[Extracted data entries]
┌──
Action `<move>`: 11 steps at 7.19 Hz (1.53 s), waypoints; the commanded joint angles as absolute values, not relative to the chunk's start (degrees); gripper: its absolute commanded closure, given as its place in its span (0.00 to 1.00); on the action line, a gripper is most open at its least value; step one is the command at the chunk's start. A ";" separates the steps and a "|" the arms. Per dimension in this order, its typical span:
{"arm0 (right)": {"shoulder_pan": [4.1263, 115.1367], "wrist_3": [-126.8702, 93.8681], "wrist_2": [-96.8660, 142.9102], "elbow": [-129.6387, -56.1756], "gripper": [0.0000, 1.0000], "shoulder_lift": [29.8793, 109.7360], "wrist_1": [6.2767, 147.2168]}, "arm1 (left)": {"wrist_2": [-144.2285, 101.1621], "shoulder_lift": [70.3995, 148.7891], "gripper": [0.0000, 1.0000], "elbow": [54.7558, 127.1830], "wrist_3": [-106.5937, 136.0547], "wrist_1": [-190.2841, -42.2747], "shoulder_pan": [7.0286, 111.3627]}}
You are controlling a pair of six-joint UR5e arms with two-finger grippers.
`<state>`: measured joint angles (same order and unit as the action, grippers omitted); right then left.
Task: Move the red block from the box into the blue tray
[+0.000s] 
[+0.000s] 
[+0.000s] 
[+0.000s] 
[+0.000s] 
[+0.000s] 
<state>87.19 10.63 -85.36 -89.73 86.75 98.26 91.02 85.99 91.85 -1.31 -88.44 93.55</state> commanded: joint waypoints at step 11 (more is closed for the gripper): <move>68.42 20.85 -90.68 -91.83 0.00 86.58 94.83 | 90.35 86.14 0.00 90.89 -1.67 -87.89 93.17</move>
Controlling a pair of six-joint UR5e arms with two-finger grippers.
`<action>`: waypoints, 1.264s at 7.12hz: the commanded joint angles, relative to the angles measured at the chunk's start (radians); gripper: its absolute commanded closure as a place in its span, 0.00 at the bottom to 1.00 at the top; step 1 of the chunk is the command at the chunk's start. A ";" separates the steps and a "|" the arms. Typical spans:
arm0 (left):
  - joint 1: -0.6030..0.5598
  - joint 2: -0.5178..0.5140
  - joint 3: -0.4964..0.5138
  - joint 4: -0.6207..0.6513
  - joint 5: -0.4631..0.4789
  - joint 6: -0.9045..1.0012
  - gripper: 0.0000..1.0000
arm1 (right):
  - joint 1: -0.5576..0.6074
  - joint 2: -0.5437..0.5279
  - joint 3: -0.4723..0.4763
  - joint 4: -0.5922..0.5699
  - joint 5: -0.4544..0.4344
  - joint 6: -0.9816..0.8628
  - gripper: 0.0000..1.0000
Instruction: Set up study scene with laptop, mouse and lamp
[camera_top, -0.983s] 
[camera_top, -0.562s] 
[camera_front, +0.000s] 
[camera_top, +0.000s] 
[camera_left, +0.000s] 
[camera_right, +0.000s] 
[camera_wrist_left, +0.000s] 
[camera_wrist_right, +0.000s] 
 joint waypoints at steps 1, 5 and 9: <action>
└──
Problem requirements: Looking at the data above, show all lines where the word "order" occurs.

Your response:
Action `<move>`: 11 steps at 7.19 Hz (1.53 s), waypoints; the commanded joint angles as absolute values, not relative to the chunk's start (degrees); gripper: its absolute commanded closure, given as its place in its span (0.00 to 1.00); on the action line, a gripper is most open at its least value; step one is the command at the chunk's start. A ";" separates the steps and a "|" the arms. Per dimension in this order, its typical span:
`<state>`: measured joint angles (same order and unit as the action, grippers omitted); right then left.

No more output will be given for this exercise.